■ **PROBLEM TO WORK ON**
Lower down are entries containing pictures. Copy exactly, without those pictures, the lines from the line with "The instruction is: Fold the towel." through the line with "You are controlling".

[Records drawn from a dataset]
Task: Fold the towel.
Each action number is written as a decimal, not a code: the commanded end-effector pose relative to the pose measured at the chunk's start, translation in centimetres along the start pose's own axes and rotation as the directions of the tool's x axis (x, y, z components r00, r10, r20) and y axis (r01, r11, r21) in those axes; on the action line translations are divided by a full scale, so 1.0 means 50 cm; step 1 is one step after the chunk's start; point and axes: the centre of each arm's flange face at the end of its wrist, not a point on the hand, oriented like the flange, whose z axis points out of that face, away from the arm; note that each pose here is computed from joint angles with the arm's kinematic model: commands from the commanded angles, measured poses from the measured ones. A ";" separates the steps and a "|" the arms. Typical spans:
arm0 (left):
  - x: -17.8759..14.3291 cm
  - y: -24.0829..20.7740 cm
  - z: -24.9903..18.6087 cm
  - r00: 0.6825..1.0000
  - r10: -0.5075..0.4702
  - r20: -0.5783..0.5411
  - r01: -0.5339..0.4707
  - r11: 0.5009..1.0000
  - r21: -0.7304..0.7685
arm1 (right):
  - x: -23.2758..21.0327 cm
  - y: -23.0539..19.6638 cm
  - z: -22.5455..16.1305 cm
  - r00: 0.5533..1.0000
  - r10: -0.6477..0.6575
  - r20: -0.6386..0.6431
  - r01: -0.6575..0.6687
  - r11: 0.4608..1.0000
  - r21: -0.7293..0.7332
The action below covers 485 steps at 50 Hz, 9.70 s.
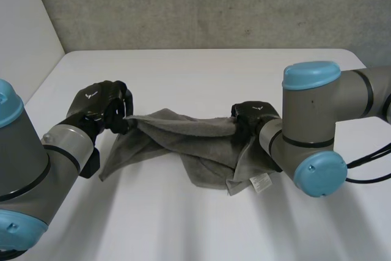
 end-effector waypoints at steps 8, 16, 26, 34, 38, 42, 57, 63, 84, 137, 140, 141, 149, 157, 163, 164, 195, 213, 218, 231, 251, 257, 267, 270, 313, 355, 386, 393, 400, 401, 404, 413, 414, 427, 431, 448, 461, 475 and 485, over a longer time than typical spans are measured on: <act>-0.002 0.072 0.073 0.999 0.022 -0.029 -0.024 0.997 -0.069 | -0.015 -0.064 -0.061 0.819 -0.573 0.037 0.569 0.819 0.081; 0.016 0.029 0.191 0.984 0.176 -0.034 -0.175 0.983 0.049 | -0.030 -0.174 -0.011 0.754 -0.635 -0.167 0.650 0.688 0.321; 0.119 -0.395 0.127 0.981 0.190 -0.046 -0.085 0.627 0.775 | -0.043 -0.547 -0.202 0.753 -0.244 -0.611 0.621 -0.043 0.782; 0.104 -0.448 0.099 0.986 0.166 -0.002 -0.089 0.538 0.838 | -0.080 -0.478 -0.154 0.752 -0.566 -0.339 0.492 0.138 0.860; 0.038 -0.344 0.143 0.983 0.175 0.057 -0.163 0.684 0.711 | -0.063 -0.389 -0.085 0.714 -0.682 -0.162 0.519 0.359 0.776; 0.013 -0.264 0.151 0.980 0.187 0.068 -0.189 0.763 0.618 | -0.064 -0.328 -0.055 0.671 -0.737 -0.079 0.568 0.442 0.694; -0.064 0.025 0.103 0.947 0.318 0.048 -0.320 0.915 0.245 | -0.049 -0.068 0.058 0.523 -0.845 0.114 0.777 0.528 0.344; -0.066 0.034 0.086 0.937 0.346 0.050 -0.348 0.910 0.226 | -0.059 -0.011 0.055 0.540 -0.823 0.176 0.772 0.568 0.285; -0.090 -0.031 0.058 0.939 0.320 0.125 -0.343 0.891 0.299 | 0.008 -0.007 0.035 0.975 -0.217 0.053 0.209 0.969 0.131; -0.107 -0.074 0.040 0.976 0.185 0.118 -0.216 0.907 0.362 | 0.021 0.097 0.052 0.973 0.232 0.019 -0.233 0.971 0.046; -0.108 -0.074 0.040 0.976 0.183 0.119 -0.214 0.907 0.362 | 0.011 0.098 0.064 0.974 0.223 0.031 -0.225 0.973 0.052; -0.107 -0.074 0.040 0.977 0.179 0.116 -0.209 0.908 0.363 | 0.011 0.098 0.071 0.975 0.218 0.030 -0.220 0.974 0.055; -0.104 -0.083 0.036 0.982 0.157 0.105 -0.185 0.906 0.380 | 0.001 0.086 0.099 0.976 0.213 0.047 -0.217 0.973 0.084; -0.104 -0.090 0.031 0.983 0.152 0.107 -0.182 0.906 0.383 | -0.025 0.084 0.118 0.977 0.199 0.075 -0.205 0.975 0.088; -0.104 -0.090 0.031 0.983 0.150 0.108 -0.180 0.907 0.381 | -0.030 0.094 0.133 0.978 0.197 0.070 -0.200 0.978 0.052; -0.104 -0.090 0.031 0.983 0.150 0.108 -0.180 0.907 0.381 | -0.030 0.094 0.133 0.978 0.197 0.070 -0.200 0.978 0.052; -0.104 -0.089 0.027 0.983 0.150 0.106 -0.179 0.912 0.370 | 0.090 -0.111 0.004 0.988 -0.136 -0.076 0.152 0.949 0.276; -0.094 -0.059 0.018 0.984 0.158 0.083 -0.176 0.932 0.317 | 0.102 -0.096 -0.013 0.967 -0.238 -0.090 0.253 0.938 0.238; -0.098 -0.042 0.025 0.983 0.160 0.085 -0.178 0.942 0.283 | 0.093 -0.041 0.002 0.880 -0.467 -0.084 0.474 0.871 0.126; -0.117 -0.001 0.060 0.980 0.173 0.100 -0.191 0.960 0.207 | 0.107 -0.005 0.081 0.860 -0.494 -0.123 0.504 0.861 0.064; -0.119 0.000 0.057 0.981 0.166 0.105 -0.184 0.961 0.206 | 0.129 0.033 -0.037 0.951 -0.293 -0.102 0.293 0.956 -0.015; -0.117 -0.001 0.056 0.981 0.165 0.103 -0.183 0.961 0.208 | 0.127 0.069 -0.031 0.961 -0.261 -0.088 0.259 0.965 -0.031; -0.117 -0.001 0.055 0.981 0.165 0.103 -0.183 0.961 0.208 | 0.120 0.094 0.027 0.973 -0.214 -0.090 0.215 0.977 -0.006; -0.117 -0.001 0.054 0.981 0.165 0.103 -0.183 0.961 0.208 | 0.118 0.093 0.041 0.976 -0.201 -0.090 0.202 0.979 0.003; -0.100 -0.027 0.002 0.966 0.244 0.082 -0.247 0.969 0.025 | 0.156 -0.171 -0.153 0.736 -0.657 -0.162 0.670 0.741 0.037; 0.021 -0.188 0.168 0.946 0.311 0.096 -0.324 0.867 0.378 | 0.126 -0.300 -0.030 0.574 -0.566 -0.592 0.805 0.523 0.280; 0.308 0.191 0.053 0.809 0.383 -0.445 -0.414 0.910 0.030 | 0.140 -0.118 -0.003 0.629 -0.639 -0.442 0.748 0.653 0.122; 0.359 0.231 0.069 0.780 0.383 -0.495 -0.450 0.893 -0.017 | 0.142 -0.109 -0.001 0.632 -0.642 -0.434 0.745 0.657 0.112; 0.384 0.231 0.110 0.784 0.384 -0.488 -0.425 0.905 0.030 | 0.144 -0.098 0.002 0.632 -0.644 -0.430 0.744 0.660 0.104; 0.384 0.231 0.110 0.784 0.384 -0.488 -0.425 0.905 0.030 | 0.144 -0.098 0.002 0.632 -0.644 -0.430 0.744 0.660 0.104; 0.391 0.232 0.122 0.783 0.386 -0.488 -0.418 0.907 0.046 | 0.149 -0.092 0.004 0.633 -0.645 -0.428 0.742 0.664 0.096; 0.402 0.255 0.150 0.777 0.384 -0.499 -0.430 0.903 0.025 | 0.151 -0.080 0.013 0.635 -0.650 -0.417 0.740 0.668 0.085; 0.402 0.262 0.152 0.774 0.382 -0.505 -0.437 0.899 0.010 | 0.151 -0.078 0.013 0.635 -0.651 -0.416 0.740 0.668 0.084; 0.409 0.270 0.166 0.768 0.377 -0.517 -0.433 0.901 0.014 | 0.151 -0.069 0.019 0.635 -0.654 -0.412 0.740 0.668 0.079; 0.412 0.262 0.165 0.767 0.377 -0.520 -0.430 0.903 0.021 | 0.150 -0.063 0.022 0.636 -0.657 -0.405 0.739 0.669 0.075; 0.361 0.143 0.155 0.824 0.386 -0.414 -0.391 0.917 0.076 | 0.149 -0.074 0.018 0.630 -0.656 -0.416 0.743 0.665 0.077; 0.348 0.162 0.158 0.835 0.385 -0.392 -0.378 0.920 0.100 | 0.188 -0.091 0.008 0.621 -0.650 -0.437 0.731 0.682 0.023; 0.217 0.048 0.110 0.910 0.323 -0.259 -0.319 0.946 0.058 | 0.199 -0.154 -0.081 0.814 -0.543 -0.207 0.560 0.828 0.027; 0.114 0.023 0.090 0.946 0.292 -0.143 -0.284 0.956 0.075 | 0.093 -0.091 -0.073 0.871 -0.470 0.145 0.463 0.883 0.082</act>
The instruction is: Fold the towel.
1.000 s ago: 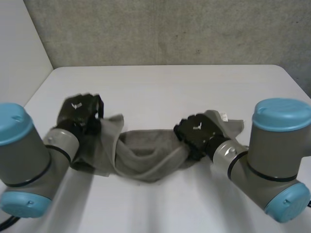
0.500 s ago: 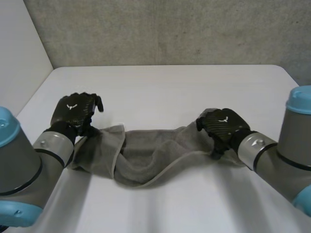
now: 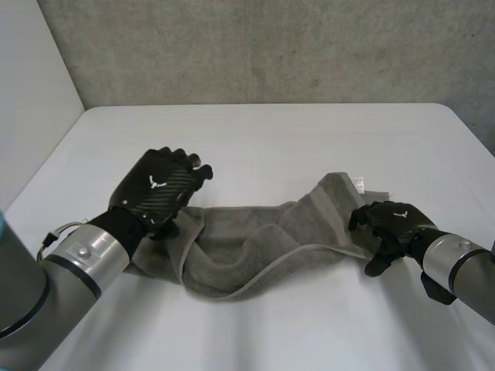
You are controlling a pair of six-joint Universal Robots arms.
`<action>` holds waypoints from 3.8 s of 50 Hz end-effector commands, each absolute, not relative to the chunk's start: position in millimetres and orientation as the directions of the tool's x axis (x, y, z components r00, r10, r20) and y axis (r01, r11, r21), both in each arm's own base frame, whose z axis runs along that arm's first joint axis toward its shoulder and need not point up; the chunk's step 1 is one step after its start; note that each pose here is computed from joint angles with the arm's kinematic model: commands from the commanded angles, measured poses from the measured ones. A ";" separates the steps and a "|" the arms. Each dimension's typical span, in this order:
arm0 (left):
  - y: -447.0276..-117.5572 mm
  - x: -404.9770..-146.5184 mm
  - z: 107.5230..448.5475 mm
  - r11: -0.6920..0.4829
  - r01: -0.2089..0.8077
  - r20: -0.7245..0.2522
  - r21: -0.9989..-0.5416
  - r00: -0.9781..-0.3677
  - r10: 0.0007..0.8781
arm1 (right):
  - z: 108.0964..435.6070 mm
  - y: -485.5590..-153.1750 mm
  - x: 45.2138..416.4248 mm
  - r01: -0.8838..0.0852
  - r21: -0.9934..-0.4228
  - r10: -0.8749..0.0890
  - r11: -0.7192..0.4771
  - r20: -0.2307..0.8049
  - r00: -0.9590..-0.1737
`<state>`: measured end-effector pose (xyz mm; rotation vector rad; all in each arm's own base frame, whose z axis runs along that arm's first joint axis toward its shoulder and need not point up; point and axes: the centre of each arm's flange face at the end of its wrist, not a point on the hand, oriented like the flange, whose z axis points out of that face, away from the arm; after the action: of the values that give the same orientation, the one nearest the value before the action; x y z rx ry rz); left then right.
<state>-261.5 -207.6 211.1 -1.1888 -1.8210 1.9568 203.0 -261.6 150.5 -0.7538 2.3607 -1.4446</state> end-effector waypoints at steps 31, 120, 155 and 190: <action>-243.7 -272.0 172.3 -0.313 0.638 -0.659 -0.703 -0.421 0.623 | 160.4 -295.7 217.0 -0.287 -0.939 -0.570 0.191 0.132 -0.811; -295.5 -185.3 136.3 0.187 0.052 -0.020 -0.981 -0.985 0.170 | 139.6 -252.8 248.8 -0.690 -0.677 -0.603 -0.256 0.670 -0.434; -272.5 -209.5 169.2 -0.122 0.490 -0.484 -0.863 -0.733 0.479 | 152.5 -285.7 216.9 -0.679 -0.715 -0.522 -0.168 0.649 -0.554; -247.9 -242.1 168.2 -0.197 0.566 -0.564 -0.800 -0.601 0.566 | 149.1 -286.3 215.2 -0.680 -0.716 -0.530 -0.159 0.643 -0.553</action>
<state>-246.8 -248.7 185.7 -1.3188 -1.9003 2.0885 215.3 -286.2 149.8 -1.5325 2.1095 -1.9647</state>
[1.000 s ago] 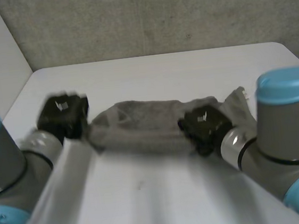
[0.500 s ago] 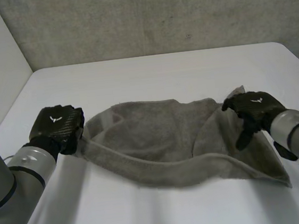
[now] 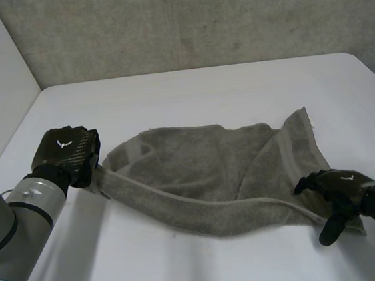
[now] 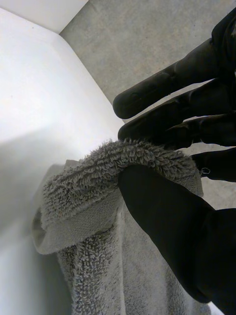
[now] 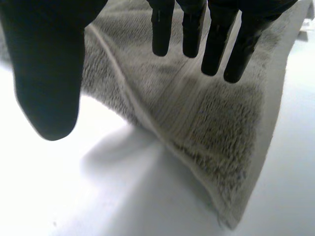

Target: Fold the towel.

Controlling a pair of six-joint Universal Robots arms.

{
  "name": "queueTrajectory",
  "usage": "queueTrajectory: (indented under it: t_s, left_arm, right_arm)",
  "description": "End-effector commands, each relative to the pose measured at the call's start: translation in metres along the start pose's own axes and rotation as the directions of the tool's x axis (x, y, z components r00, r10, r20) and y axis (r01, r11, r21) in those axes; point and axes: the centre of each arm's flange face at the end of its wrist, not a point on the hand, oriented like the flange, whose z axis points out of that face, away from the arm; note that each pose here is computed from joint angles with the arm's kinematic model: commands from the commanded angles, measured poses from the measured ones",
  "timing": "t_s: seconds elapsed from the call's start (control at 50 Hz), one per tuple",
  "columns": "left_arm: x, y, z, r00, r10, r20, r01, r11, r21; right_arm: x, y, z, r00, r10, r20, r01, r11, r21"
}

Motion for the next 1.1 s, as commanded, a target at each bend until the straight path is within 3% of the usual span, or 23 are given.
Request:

■ **RESULT FOR THIS TASK**
The instruction is: Fold the towel.
1.000 s ago: 
0.500 s ago: 
now: 
You are controlling a pair of six-joint Universal Robots arms.

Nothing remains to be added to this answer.